Arsenal dominuje, Obywatele strzelają bramki. 2-0 dla City
27.07.2012, 14:53, Sebastian Czarnecki 1607 komentarzy
O godzinie 14:00 czasu polskiego na Ptasim Gnieździe w Pekinie towarzysko spotkały się drużyny z Premier League - Arsenal i Manchester City. Spotkanie zakończyło się wynikiem 2-0 dla Obywateli, którzy obie bramki zdobyli jeszcze w pierwszej połowie po zabójczych kontrach i ogromnych błędach obronnych Kanonierów. Podopieczni Arsene Wengera największe zagrożenie stwarzali głównie ze strzałów z dystansu, których oddali prawdopodobnie więcej niż przez pół poprzedniego sezonu. Mimo że The Gunners byli drużyną zdecydowanie dominującą, to jednak Manchester City miał w swoich szeregach Costela Pantilimona, który swoimi świetnymi interwencjami wielokrotnie ratował skórę swoim kolegom z drużyny. Obywatele byli zabójczo skuteczni i wykorzystali wszystkie błędy swoich rywali, stąd też zwycięstwo drużyny Roberto Manciniego, a nie Arsene Wengera.
Już od pierwszych minut gracze Manchesteru City ruszyli do odważnego ataku, sprawiając Kanonierom niemałe problemy. W 3. minucie bliski zdobycia gola był Carlos Tevez, który otrzymał dobre podanie ze skrzydła i znalazł się w dobrej sytuacji strzeleckiej. Strzał Argentyńczyka był jednak zbyt anemiczny, a Łukasz Fabiański nie miał żadnych problemów z interwencją.

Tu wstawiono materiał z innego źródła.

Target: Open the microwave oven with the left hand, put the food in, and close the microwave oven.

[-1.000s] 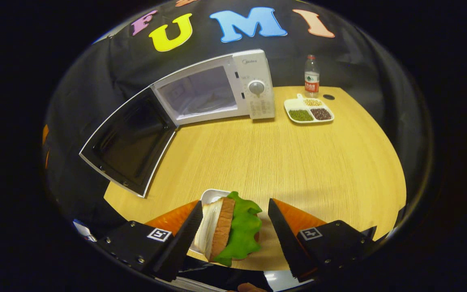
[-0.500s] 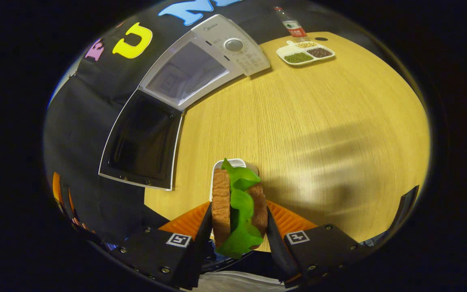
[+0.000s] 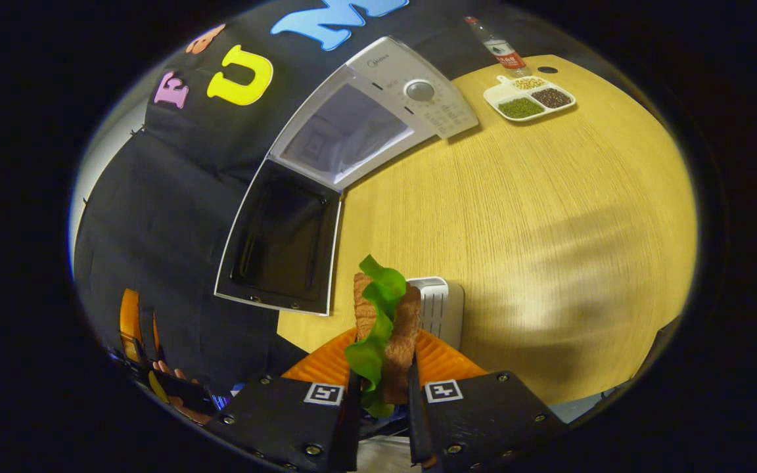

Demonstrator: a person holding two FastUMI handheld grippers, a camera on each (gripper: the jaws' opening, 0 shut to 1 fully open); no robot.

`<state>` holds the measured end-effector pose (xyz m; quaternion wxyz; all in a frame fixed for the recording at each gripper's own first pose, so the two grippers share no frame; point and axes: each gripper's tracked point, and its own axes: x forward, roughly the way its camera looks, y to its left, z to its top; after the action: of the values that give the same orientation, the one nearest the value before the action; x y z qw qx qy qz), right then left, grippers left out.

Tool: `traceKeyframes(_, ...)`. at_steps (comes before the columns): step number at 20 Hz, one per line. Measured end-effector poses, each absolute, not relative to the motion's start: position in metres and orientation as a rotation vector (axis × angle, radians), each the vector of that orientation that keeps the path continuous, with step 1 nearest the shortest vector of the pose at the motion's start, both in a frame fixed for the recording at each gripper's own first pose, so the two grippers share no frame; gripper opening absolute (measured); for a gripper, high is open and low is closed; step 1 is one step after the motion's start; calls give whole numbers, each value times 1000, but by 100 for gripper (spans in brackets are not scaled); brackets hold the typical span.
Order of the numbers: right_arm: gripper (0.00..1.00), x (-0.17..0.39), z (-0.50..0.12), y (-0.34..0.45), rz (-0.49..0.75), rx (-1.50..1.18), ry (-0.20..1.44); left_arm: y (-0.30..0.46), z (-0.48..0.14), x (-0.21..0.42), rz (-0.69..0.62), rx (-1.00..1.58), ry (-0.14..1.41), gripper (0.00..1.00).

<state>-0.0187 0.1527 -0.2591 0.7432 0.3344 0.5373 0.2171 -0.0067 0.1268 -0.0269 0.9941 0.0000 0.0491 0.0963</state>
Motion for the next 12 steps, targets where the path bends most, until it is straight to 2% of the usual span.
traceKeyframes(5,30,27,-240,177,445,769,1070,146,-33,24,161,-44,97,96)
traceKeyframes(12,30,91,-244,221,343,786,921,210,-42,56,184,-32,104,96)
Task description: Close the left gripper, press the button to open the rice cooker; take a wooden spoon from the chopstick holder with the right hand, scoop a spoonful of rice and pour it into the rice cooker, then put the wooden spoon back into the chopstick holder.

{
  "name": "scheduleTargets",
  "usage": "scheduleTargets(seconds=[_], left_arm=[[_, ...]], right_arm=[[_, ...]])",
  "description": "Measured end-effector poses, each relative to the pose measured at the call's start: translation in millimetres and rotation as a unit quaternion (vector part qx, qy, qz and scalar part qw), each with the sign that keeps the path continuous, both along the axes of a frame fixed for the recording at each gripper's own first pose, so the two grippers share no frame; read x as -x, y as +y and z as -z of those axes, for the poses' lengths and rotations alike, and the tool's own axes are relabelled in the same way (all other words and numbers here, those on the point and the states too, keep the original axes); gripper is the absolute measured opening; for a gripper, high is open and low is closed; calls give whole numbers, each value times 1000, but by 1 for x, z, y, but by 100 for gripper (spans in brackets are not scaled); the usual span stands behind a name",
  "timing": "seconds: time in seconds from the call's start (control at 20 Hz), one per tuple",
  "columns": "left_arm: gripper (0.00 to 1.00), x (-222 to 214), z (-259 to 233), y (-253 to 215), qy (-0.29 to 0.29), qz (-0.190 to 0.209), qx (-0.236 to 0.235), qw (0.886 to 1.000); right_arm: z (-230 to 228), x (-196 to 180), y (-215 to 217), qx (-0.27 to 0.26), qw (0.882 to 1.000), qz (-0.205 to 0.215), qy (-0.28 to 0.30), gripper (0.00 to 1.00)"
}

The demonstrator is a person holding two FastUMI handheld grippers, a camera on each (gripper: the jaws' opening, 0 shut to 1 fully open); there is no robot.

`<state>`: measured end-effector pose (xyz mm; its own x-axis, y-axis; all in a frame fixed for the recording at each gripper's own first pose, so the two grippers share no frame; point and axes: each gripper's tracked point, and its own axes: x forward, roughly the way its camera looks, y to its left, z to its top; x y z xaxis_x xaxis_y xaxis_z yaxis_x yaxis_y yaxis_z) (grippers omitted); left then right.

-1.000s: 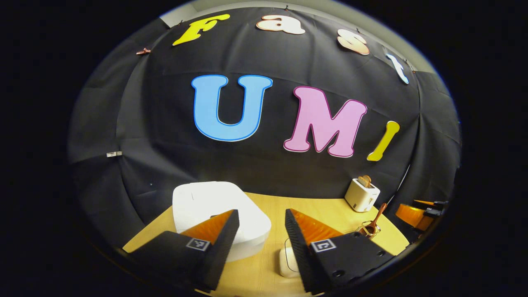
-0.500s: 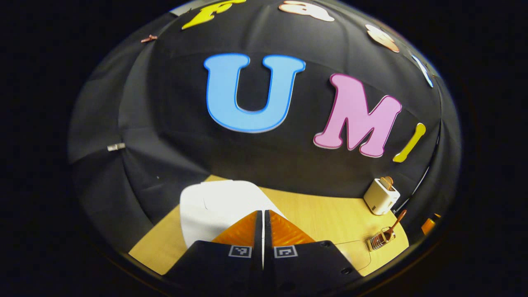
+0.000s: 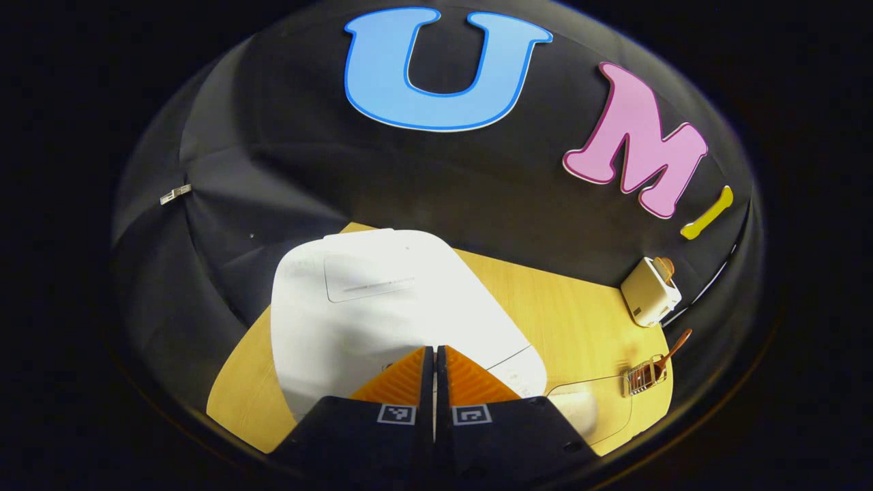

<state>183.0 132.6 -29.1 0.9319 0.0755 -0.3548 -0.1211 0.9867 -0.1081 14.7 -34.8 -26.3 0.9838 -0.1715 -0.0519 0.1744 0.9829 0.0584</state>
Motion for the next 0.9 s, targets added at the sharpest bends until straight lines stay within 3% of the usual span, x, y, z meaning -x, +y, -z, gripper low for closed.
scheduleTargets(seconds=[0.3, 0.55, 0.9], left_arm=[[6, 3, 10, -1, 1, -12, 42, 999], [3, 4, 17, -1, 22, -12, 21, 999], [6, 4, 8, -1, 4, -6, 48, 999]], right_arm=[[5, -7, 1, 4, 1000, -2, 5, 98], [11, -15, 4, 3, 1000, -9, 15, 98], [9, -17, 11, 7, 1000, -13, 18, 98]])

W następnych minutach gra już się nieco wyrównała, a nawet to podopieczni Wengera zaczęli częściej dochodzić do głosu. Wszystkie akcje z obu stron nie stwarzały jednak realnego zagrożenia i przeważnie kończyły się poza boiskiem, lub na linii defensywnej którejś ze stron.

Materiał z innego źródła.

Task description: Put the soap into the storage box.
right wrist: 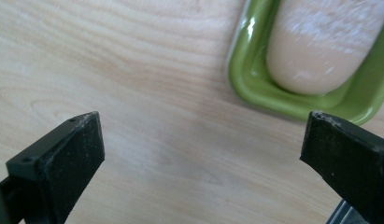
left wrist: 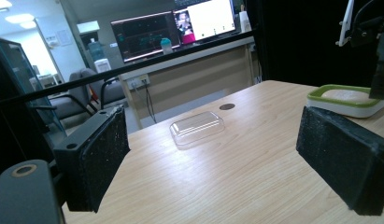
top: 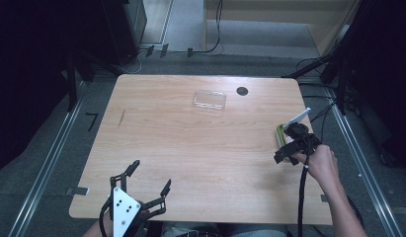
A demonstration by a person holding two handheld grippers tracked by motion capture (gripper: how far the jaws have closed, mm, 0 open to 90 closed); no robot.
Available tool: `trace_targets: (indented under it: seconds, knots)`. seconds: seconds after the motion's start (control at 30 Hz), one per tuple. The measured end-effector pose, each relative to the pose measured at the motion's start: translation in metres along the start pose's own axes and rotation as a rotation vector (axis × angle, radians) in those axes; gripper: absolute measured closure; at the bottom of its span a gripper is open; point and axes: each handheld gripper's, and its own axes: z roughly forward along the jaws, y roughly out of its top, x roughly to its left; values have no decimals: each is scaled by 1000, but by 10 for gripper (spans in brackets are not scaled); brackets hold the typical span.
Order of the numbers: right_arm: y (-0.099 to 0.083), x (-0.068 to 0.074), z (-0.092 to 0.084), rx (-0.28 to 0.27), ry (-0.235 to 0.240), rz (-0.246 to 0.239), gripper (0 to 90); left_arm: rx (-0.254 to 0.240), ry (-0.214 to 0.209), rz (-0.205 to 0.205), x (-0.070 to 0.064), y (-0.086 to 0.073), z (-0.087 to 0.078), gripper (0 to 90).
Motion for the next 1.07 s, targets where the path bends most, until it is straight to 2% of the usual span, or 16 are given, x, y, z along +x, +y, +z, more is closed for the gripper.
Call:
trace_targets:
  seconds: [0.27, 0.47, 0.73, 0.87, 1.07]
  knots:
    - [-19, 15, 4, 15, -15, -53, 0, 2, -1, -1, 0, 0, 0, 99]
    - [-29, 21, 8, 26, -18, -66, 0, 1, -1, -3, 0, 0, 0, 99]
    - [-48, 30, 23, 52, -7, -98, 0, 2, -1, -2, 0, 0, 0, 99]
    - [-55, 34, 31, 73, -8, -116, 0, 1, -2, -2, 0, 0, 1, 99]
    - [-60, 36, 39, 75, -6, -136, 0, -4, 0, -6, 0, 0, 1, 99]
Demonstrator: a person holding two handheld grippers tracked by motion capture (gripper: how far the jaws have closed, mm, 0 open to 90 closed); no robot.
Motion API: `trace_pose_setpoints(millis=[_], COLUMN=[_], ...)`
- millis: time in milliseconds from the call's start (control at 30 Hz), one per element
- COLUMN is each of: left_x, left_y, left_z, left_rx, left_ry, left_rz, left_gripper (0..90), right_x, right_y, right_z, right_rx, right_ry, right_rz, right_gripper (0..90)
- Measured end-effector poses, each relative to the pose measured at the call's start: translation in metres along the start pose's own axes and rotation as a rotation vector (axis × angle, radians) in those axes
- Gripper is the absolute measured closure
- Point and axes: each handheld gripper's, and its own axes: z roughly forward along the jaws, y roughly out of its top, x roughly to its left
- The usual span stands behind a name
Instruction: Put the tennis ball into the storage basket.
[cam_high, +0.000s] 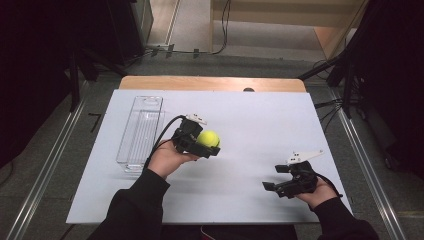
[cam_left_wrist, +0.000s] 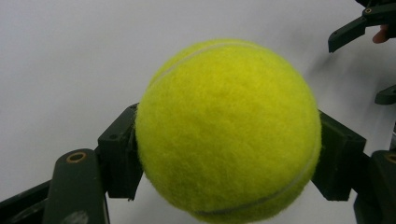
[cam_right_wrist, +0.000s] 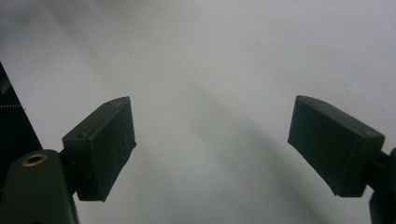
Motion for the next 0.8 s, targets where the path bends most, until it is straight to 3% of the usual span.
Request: trace_pose_setpoints(millis=[800], left_x=[0.016], left_y=[-0.002], left_z=[-0.017], left_rx=[-0.016], left_ry=[0.018], left_rz=[-0.041], left_gripper=[26.3], right_x=[0.0], right_y=[0.0], right_z=[0.0], right_rx=[-0.001], right_ry=[0.002], right_rz=[0.0], right_gripper=[12.9])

Spotkanie nie stało może na najwyższym poziomie, ale obie strony stwarzały sobie od czasu do czasu zagrożenie. W 20. minucie jeden z zawodników Manchesteru City szykował się do wyjścia sam na sam z Fabiańskim, ale do samego końca dobrze asekurował Bartley, który w ostatniej chwili kapitalnie odzyskał futbolówkę.

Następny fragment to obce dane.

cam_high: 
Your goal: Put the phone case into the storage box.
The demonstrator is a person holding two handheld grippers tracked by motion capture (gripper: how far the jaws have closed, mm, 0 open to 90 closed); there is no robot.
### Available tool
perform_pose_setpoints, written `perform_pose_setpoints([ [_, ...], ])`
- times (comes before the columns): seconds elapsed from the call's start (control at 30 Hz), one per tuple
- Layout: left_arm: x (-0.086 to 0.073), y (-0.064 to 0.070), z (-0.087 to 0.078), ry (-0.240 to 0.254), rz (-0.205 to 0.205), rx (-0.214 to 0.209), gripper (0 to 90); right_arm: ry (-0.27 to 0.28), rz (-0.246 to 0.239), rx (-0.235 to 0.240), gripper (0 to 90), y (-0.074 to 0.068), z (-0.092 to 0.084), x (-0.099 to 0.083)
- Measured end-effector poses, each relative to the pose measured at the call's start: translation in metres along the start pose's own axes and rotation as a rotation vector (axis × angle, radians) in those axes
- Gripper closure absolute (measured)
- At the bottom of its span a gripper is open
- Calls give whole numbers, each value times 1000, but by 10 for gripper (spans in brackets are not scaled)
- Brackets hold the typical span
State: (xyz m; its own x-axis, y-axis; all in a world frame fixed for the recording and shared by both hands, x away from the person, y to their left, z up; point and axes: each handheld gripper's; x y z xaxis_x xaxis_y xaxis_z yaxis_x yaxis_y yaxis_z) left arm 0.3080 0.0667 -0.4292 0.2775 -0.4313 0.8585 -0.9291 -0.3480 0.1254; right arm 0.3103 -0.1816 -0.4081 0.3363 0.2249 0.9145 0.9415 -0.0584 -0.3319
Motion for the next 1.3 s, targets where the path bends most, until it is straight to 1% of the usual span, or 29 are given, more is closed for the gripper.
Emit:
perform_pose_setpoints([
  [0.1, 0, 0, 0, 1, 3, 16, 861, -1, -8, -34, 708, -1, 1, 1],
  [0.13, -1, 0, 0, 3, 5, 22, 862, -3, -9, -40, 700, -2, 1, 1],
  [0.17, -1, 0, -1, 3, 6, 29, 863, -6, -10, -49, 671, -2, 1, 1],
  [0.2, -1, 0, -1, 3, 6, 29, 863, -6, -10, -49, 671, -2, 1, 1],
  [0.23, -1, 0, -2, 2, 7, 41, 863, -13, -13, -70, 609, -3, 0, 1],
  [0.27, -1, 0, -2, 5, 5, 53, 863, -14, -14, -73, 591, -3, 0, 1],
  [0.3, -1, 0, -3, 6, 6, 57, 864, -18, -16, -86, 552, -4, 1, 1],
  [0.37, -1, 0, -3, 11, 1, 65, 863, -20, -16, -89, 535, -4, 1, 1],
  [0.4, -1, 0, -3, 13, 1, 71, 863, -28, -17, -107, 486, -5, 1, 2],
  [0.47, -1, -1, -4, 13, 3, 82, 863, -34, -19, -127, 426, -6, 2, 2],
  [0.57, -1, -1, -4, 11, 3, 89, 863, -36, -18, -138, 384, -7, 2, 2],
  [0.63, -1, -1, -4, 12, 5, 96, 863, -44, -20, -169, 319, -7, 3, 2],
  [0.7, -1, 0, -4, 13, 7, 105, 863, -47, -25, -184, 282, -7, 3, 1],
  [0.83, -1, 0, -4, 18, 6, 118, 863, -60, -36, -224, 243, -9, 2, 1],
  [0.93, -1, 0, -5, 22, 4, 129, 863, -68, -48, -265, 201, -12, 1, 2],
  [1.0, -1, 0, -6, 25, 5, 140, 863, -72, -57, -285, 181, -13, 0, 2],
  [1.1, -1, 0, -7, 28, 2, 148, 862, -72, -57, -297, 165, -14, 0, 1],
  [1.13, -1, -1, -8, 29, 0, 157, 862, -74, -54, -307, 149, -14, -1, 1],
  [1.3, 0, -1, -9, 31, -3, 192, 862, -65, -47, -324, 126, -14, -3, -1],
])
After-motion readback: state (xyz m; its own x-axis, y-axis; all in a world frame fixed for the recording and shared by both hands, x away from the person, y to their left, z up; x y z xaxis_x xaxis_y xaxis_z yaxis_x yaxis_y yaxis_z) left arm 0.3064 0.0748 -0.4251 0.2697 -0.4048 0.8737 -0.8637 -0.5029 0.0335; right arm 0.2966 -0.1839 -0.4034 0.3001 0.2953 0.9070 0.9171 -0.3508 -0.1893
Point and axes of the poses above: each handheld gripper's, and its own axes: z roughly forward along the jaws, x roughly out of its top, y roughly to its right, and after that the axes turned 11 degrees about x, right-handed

Trzy minuty później Kanonierzy mogli wyjść na prowadzenie za sprawą Carla Jenkinsona, który groźnie uderzył z dystansu, ale pędzącą piłkę na rzut rożny sparował Costel Pantilimon. Po rzucie rożnym podopieczni Wengera mieli jeszcze jedną okazję do zaskoczenia rywali, ale strzał Andre Santosa był daleki od ideału.
Kilka minut później gracze Manchesteru City znowu wyszli z groźną akcją, która mogła zakończyć się bramką. W polu karnym Arsenalu znalazł się Sergio Aguero, który szukał miejsca do oddania strzału przy asekurującym go Jenkinsonie, ale młodziutki prawy obrońca nie dał się pokonać i w ostatnim momencie zablokował strzał Argentyńczyka.
W 30. minucie próbę uderzenia z dystansu podjął Theo Walcott, którego wysiłek mógł się opłacić, ale futbolówka minimalnie minęła się z bramką. Trzy minuty później Kanonierzy znowu zdecydowali się na strzał z dystansu, a tym razem na taki pomysł wpadł Jenkinson, który również nieznacznie się pomylił.
Kanonierzy w pierwszej połowie meczu towarzyskiego oddali prawdopodobnie więcej strzałów z dystansu, niż w ostatnich kilku kolejkach ligowych. Tym razem z okolicy dwudziestego piątego metra potężnie huknął Andre Santos, a Costel Pantilimon z największym trudem wybił futbolówkę na rzut rożny.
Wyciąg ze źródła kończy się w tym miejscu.